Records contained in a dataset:
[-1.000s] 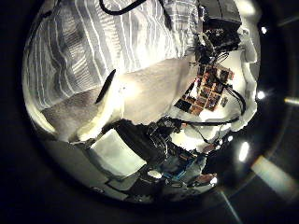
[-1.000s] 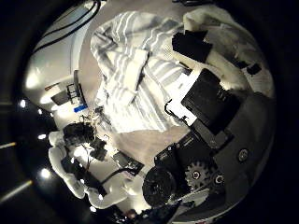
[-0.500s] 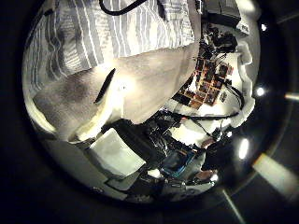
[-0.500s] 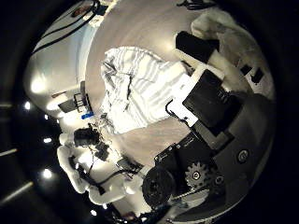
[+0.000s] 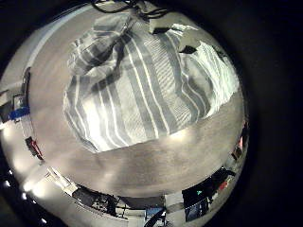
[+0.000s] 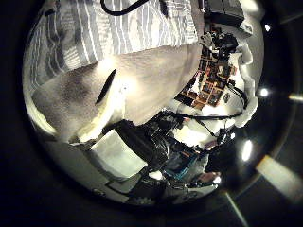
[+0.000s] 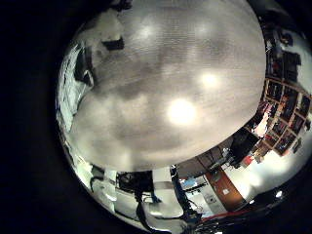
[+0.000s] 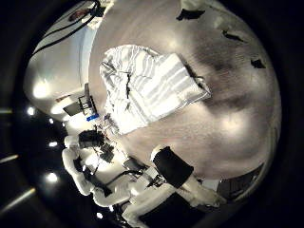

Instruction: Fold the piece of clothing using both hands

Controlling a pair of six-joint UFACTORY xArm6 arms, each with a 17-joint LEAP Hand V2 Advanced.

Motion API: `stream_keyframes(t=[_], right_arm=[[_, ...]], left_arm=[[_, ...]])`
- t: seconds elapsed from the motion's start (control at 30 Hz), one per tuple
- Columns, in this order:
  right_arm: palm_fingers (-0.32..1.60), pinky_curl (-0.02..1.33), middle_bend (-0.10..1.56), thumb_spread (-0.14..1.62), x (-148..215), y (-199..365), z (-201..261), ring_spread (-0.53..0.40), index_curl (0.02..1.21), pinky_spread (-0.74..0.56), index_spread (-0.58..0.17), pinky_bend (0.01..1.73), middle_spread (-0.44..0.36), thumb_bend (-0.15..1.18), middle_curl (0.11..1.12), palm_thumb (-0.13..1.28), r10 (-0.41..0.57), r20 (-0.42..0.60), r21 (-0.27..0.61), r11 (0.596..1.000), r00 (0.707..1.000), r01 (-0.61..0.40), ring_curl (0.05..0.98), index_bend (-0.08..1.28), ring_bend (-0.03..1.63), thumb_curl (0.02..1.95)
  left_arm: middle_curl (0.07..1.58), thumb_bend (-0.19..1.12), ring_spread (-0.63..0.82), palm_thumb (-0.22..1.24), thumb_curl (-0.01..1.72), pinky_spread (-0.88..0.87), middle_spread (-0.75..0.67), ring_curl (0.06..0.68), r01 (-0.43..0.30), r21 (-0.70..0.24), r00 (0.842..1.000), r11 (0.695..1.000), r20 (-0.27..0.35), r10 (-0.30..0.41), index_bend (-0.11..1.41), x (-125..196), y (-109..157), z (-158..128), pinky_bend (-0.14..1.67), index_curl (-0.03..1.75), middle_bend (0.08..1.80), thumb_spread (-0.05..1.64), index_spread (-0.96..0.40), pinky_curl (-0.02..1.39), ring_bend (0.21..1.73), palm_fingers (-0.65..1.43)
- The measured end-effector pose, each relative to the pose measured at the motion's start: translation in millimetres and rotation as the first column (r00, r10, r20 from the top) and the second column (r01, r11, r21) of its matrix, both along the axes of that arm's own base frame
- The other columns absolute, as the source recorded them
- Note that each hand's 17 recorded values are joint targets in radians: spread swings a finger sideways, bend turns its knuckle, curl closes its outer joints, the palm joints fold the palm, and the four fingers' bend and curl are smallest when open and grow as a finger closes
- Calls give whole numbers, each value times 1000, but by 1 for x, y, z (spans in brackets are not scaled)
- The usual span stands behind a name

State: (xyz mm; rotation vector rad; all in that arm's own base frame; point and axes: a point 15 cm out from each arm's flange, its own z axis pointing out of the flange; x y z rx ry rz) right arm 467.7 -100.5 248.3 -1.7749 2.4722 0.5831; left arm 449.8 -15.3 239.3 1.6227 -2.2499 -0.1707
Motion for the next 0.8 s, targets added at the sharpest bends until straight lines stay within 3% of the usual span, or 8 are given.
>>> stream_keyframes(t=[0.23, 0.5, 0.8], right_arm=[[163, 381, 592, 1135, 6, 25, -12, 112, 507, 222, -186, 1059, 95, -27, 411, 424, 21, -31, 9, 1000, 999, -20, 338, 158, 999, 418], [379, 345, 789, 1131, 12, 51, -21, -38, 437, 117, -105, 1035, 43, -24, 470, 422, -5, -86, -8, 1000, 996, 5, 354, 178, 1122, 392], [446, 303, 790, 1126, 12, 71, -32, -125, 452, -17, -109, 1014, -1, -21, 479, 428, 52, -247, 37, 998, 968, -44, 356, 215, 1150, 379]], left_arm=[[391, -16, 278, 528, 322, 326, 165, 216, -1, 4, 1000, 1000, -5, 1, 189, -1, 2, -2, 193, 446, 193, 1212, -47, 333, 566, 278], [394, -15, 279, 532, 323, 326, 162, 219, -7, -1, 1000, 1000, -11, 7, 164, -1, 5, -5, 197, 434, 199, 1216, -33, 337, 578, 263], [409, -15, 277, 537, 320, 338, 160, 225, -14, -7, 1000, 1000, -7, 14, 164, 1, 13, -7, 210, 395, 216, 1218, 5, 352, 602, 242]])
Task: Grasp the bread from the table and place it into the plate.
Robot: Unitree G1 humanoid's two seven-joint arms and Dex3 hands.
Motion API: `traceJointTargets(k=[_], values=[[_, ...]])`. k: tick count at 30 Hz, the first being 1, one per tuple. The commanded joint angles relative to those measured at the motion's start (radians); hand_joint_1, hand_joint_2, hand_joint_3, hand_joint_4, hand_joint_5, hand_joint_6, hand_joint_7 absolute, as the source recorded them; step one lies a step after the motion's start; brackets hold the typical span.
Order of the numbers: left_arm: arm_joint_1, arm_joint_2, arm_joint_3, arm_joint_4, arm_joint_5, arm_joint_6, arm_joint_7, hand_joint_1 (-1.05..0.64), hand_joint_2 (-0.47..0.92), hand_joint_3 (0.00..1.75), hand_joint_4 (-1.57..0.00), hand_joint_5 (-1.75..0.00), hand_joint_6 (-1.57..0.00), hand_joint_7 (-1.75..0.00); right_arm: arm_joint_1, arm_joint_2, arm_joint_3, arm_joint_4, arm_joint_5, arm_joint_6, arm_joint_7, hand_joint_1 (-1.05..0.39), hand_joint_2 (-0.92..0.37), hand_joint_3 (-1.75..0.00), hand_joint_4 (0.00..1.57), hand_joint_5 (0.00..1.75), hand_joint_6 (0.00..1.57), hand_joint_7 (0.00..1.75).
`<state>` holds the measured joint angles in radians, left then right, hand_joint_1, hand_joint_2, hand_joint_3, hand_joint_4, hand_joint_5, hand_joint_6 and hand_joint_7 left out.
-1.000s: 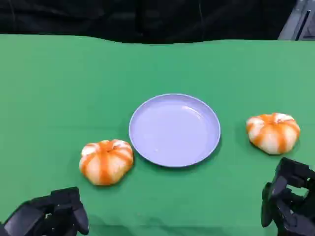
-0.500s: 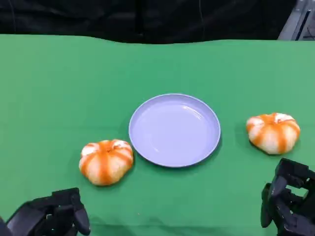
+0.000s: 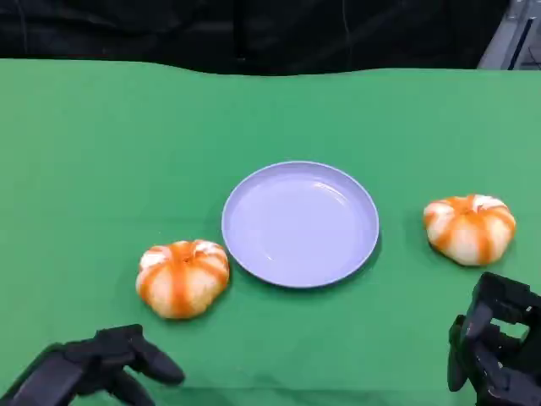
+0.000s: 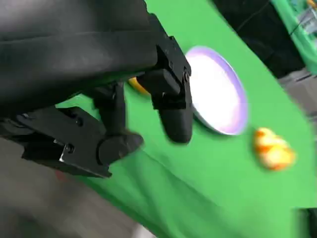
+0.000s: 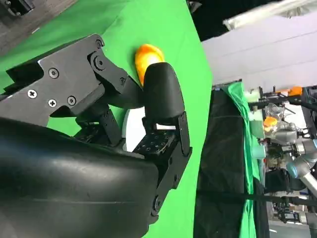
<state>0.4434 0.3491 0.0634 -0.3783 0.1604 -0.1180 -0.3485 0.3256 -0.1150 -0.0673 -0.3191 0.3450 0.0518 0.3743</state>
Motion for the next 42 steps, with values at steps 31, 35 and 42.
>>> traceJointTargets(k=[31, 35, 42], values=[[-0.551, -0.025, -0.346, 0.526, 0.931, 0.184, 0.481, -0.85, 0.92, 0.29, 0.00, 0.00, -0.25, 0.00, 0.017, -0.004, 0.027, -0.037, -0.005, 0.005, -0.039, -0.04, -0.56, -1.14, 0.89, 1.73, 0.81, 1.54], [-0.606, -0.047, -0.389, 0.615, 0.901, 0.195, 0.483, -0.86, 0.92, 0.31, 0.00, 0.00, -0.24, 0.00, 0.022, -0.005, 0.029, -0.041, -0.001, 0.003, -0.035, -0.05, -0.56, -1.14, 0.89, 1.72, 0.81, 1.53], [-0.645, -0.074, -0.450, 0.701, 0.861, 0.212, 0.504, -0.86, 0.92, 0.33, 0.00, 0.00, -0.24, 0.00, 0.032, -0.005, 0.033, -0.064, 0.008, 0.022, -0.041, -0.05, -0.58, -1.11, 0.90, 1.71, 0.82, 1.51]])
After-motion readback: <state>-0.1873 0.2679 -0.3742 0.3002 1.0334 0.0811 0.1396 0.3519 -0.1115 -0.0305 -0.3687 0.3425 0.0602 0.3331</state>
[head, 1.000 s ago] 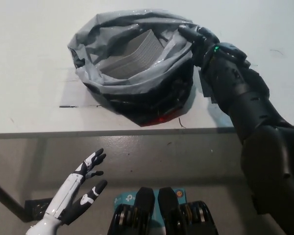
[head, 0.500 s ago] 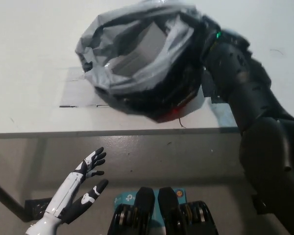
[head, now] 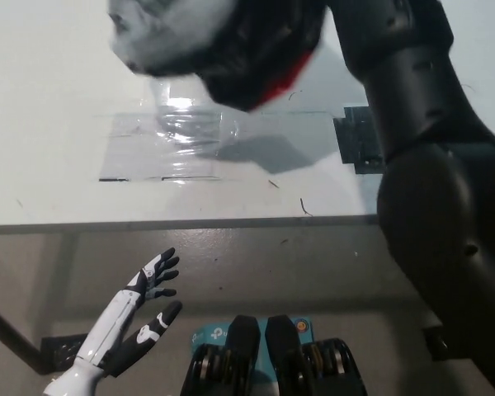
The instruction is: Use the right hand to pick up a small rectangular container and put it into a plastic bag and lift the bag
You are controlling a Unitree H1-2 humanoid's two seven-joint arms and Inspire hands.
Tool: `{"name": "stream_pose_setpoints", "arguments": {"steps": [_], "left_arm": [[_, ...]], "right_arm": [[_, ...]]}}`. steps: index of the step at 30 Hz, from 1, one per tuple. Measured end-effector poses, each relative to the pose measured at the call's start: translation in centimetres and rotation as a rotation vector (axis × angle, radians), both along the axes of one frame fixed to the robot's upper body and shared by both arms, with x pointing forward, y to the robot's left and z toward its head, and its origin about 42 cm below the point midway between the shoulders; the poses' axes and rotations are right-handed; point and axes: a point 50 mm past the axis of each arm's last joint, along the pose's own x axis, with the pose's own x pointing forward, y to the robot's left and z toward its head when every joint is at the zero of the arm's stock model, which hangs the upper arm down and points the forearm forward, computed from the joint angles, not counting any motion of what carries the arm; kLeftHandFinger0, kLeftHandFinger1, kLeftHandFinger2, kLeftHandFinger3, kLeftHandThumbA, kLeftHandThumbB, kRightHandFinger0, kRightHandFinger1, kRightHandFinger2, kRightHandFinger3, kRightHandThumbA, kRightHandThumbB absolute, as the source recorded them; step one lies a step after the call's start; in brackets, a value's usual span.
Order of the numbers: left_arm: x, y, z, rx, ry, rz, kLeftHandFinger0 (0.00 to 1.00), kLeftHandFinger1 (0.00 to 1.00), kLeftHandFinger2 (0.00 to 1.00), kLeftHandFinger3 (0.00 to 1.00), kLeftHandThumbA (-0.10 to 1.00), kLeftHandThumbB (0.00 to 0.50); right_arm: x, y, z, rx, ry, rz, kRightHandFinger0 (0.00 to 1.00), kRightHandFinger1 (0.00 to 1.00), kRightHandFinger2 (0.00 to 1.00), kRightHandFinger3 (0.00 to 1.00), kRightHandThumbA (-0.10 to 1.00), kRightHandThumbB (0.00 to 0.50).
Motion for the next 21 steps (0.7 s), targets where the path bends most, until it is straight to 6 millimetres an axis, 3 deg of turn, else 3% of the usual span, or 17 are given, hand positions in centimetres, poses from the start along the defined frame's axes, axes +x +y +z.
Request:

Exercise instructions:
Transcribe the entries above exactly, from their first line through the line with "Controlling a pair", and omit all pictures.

Written response:
[-1.000s] 
[-1.000s] 
[-0.500s] 
[-0.500s] 
[+0.000s] 
[+0.000s] 
[+0.000s] 
[+0.000s] 

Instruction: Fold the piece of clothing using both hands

Controlling a pair of six-joint UFACTORY xArm6 arms, each with a 17-joint LEAP Hand V2 Advanced.

The response is finished, and the exercise is complete.